Work to be completed ▸
Could you repeat the listing below exactly while leaving its pictures behind?

Information supplied ▸
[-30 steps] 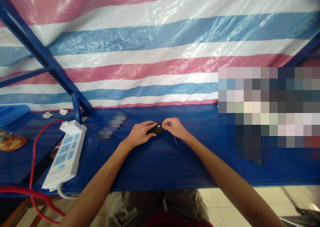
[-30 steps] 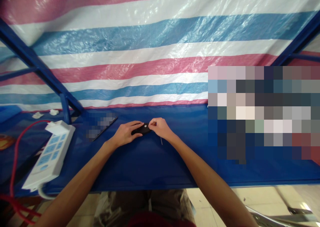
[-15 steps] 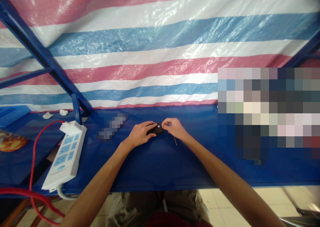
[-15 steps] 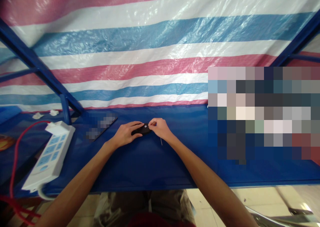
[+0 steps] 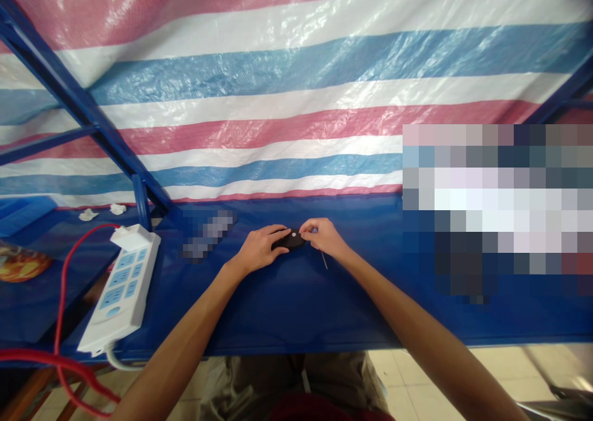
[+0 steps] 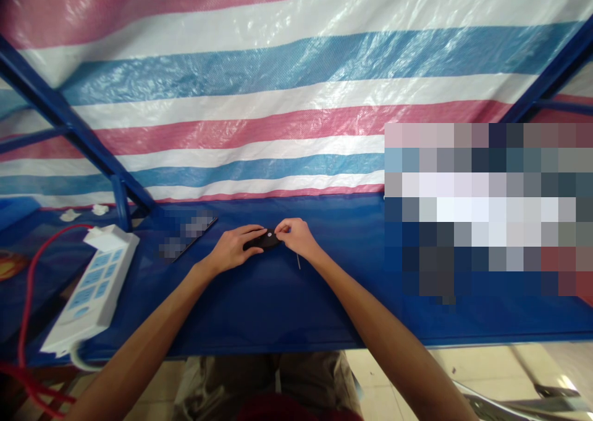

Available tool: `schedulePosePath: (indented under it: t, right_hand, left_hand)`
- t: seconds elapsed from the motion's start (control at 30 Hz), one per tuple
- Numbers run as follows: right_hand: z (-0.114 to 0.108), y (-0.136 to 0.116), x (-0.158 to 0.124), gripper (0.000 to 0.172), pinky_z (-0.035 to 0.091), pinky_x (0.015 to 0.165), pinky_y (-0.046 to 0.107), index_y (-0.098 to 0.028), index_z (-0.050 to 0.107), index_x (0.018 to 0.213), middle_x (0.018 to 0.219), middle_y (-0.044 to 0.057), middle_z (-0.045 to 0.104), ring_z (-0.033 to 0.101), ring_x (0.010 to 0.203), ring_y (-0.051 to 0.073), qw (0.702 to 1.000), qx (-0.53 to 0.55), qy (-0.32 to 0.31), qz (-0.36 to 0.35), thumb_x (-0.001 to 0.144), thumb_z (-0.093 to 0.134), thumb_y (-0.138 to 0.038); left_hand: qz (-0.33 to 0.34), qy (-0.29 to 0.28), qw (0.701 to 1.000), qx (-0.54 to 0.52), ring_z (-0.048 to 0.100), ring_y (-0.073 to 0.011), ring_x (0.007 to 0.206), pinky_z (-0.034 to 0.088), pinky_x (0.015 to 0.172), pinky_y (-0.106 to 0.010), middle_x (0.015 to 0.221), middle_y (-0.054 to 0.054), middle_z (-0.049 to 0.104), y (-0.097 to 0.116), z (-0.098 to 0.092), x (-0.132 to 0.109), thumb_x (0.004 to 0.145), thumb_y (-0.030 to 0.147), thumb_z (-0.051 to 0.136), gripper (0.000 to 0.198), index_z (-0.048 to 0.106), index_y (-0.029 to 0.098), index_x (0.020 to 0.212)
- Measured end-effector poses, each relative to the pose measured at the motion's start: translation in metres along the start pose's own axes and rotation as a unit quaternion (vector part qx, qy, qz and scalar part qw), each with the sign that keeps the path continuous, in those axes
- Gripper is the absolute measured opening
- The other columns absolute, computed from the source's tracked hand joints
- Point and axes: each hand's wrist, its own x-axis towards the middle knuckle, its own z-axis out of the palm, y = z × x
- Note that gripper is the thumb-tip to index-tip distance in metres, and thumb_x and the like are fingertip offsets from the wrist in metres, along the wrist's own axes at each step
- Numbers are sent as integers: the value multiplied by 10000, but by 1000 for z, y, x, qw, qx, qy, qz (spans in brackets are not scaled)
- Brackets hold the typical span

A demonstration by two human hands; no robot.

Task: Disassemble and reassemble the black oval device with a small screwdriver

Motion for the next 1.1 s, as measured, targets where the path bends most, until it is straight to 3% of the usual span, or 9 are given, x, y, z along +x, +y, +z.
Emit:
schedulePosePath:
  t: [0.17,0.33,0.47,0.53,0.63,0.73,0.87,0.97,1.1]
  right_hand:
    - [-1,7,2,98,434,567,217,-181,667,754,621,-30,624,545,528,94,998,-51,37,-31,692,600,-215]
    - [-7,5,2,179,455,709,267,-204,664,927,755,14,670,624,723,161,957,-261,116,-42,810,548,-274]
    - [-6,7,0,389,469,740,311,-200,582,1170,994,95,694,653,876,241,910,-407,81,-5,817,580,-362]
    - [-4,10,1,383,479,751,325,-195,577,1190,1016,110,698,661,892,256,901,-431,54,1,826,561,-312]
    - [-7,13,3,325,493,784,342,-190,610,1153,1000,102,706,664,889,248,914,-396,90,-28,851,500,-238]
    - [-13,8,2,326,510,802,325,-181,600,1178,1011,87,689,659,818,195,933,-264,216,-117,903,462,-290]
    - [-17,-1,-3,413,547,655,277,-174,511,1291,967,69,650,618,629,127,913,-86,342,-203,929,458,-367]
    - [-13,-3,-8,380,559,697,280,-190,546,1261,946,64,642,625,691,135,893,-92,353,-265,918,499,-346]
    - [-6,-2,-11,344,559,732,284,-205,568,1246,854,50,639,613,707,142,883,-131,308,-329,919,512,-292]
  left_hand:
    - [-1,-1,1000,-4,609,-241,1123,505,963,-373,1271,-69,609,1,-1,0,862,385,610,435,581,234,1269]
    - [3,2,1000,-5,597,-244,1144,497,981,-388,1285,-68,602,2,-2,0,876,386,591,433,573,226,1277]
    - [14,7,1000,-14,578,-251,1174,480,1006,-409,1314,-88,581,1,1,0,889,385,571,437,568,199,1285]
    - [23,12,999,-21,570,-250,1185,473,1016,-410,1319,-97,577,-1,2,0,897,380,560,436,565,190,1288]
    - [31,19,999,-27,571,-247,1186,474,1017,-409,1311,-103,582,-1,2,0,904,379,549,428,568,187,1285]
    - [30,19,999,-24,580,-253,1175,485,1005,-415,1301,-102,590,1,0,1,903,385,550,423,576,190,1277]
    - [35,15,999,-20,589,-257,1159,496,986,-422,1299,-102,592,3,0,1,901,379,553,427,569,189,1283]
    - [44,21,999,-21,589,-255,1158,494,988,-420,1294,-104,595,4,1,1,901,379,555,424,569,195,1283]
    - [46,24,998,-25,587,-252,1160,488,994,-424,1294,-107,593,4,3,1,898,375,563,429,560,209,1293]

The completed task ▸
[-30 steps] 
[-30 steps] 
[-15 steps] 
[-15 steps] 
[+0 steps] 
[+0 steps] 

Available tool: `schedulePosePath: (indented under it: t, right_hand, left_hand)`
- t: seconds elapsed from the motion's start (control at 30 Hz), one per tuple
- Numbers run as follows: right_hand: z (-0.114 to 0.108), y (-0.136 to 0.116), x (-0.158 to 0.124), gripper (0.000 to 0.172), pinky_z (-0.035 to 0.091), pinky_x (0.015 to 0.165), pinky_y (-0.046 to 0.107), index_y (-0.098 to 0.028), index_z (-0.050 to 0.107), index_x (0.018 to 0.213), middle_x (0.018 to 0.219), middle_y (-0.044 to 0.057), middle_z (-0.045 to 0.104), ring_z (-0.033 to 0.101), ring_x (0.010 to 0.203), ring_y (-0.051 to 0.073), qw (0.702 to 1.000), qx (-0.53 to 0.55), qy (-0.32 to 0.31), qz (-0.36 to 0.35), thumb_x (-0.001 to 0.144), thumb_z (-0.093 to 0.134), thumb_y (-0.138 to 0.038); left_hand: qz (-0.33 to 0.34), qy (-0.29 to 0.28), qw (0.701 to 1.000), qx (-0.54 to 0.52), ring_z (-0.048 to 0.100), ring_y (-0.073 to 0.011), ring_x (0.007 to 0.206), pinky_z (-0.034 to 0.088), pinky_x (0.015 to 0.172), pinky_y (-0.106 to 0.010), middle_x (0.015 to 0.221), middle_y (-0.054 to 0.054), middle_z (-0.049 to 0.104), y (-0.097 to 0.116), z (-0.098 to 0.092), x (-0.132 to 0.109), thumb_x (0.004 to 0.145), thumb_y (-0.030 to 0.147), thumb_z (-0.051 to 0.136), gripper (0.000 to 0.198), index_z (-0.048 to 0.106), index_y (-0.029 to 0.098), index_x (0.020 to 0.212)
- Measured end-effector poses, each relative to the pose measured at the motion's start: translation in metres along the start pose's own axes and rotation as a unit quaternion (vector part qx, qy, qz and scalar part qw), each with the sign that keeps the path continuous, in those axes
- Gripper is the absolute measured opening
- The other columns absolute, computed from the source's tracked hand joints
- Point and axes: each hand's wrist, its own x-axis towards the middle knuckle, its own z-axis out of the palm, y = z × x
- Note that gripper is the thumb-tip to index-tip distance in metres, and thumb_x and the like are fingertip offsets from the wrist in metres, along the wrist's own axes at each step
- Numbers are sent as integers: the value multiplied by 10000, but by 1000 for z, y, x, qw, qx, qy, qz (spans in brackets are not scaled)
- Brackets hold the typical span

A demonstration by two human hands; no robot.

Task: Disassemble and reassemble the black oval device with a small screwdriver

Motion for the next 1.1 s, as measured, targets where the path bends most, until it is straight to 3% of the usual span, or 9 are given, x, y, z along +x, +y, +z.
Emit:
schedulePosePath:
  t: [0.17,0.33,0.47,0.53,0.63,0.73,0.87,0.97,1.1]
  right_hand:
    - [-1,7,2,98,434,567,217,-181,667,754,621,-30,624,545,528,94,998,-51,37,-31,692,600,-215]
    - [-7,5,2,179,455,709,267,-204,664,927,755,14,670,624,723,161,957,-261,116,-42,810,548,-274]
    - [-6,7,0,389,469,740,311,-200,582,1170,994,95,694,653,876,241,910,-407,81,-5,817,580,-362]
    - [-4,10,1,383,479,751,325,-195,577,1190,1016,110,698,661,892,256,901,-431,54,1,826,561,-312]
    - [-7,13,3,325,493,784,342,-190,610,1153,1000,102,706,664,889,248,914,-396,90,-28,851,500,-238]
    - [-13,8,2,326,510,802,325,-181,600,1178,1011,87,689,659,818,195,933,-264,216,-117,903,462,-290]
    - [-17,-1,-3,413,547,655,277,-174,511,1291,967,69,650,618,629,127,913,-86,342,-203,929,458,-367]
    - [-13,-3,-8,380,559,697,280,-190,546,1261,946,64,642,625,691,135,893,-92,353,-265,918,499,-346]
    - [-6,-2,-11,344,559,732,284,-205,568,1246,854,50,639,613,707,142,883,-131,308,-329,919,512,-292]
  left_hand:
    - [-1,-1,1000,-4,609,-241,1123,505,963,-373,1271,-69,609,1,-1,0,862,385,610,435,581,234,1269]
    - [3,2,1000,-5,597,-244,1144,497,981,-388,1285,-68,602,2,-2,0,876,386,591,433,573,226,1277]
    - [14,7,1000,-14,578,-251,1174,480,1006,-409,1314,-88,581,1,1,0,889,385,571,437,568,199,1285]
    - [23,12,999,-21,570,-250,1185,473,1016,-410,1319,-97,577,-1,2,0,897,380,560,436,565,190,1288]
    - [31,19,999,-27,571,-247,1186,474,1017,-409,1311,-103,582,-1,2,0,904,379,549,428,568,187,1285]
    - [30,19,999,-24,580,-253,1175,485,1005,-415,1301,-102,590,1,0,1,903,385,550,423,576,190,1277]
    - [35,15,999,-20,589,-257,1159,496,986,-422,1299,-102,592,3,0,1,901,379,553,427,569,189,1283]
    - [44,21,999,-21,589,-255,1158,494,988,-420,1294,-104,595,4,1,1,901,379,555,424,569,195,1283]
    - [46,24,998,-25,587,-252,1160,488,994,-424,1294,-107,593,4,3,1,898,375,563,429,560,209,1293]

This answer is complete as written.